Folding and secretion of Saccharomyces cerevisiae carboxypeptidase Y are influenced by fusion with short heterologous peptides.

Abstract

High levels of secreted yeast carboxypeptidase Y can be obtained in yeast by regulated overexpression under the control of the GAL1 promoter. Carboxypeptidase Y was investigated as a potential carrier for expression of heterologous oligopeptides. Coding sequences for two pentapeptides, Hepp (H-Asp-Ser-Asp-Pro-Arg-OH) and a thymopentin analogue (H-Arg-Pro-Asp-Val-Tyr-OH), and an analogue of salmon calcitonin, were inserted into, or added on to, the coding sequence for carboxypeptidase Y, and the plasmids were introduced into a yeast mutant that mis-sorts vacuolar proteins. Translation efficiency of mRNA from the expression plasmids encoding hybrid carboxypeptidase Y was apparently not influenced by the insert. However, secretion of the hybrid proteins was lower than that of wild-type carboxypeptidase Y. A major fraction of the hybrid proteins accumulated intracellularly as a form characteristic for the endoplasmic reticulum.

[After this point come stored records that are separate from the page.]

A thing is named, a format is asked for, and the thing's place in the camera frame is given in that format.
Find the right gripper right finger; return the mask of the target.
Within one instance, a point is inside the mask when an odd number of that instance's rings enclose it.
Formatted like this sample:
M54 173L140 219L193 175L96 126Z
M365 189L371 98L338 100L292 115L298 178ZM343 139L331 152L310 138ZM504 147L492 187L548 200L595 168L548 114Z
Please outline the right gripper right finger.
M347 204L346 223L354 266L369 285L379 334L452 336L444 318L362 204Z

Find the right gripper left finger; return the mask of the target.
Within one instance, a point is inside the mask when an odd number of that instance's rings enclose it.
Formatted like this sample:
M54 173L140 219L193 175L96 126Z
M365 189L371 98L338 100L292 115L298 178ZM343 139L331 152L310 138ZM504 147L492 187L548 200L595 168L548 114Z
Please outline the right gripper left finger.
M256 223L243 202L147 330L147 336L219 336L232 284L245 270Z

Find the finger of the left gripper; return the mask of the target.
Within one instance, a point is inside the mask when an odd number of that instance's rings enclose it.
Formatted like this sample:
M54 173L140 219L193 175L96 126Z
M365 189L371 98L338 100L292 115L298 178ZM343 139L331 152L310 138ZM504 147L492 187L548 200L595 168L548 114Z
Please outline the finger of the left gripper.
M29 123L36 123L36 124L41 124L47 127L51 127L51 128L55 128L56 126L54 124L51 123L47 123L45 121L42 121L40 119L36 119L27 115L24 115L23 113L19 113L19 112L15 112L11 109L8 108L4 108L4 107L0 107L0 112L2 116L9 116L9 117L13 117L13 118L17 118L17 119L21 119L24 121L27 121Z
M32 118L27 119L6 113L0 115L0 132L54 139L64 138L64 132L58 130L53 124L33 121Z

The results suggest that the inserted peptides influenced the secretion through the position and sequence effect on post-translational events. Furthermore, studies on folding properties indicated that the in vitro refolding capacity of the hybrid proteins was reduced. Thus, in the case of insertions, the transition from an unfolded chain to the correctly folded protein was likely to be disfavoured by misfolding. However, the tendency towards misfolding could be partially suppressed by changing the insertion site, and secretion was most effective in the cases of C-terminal fusions.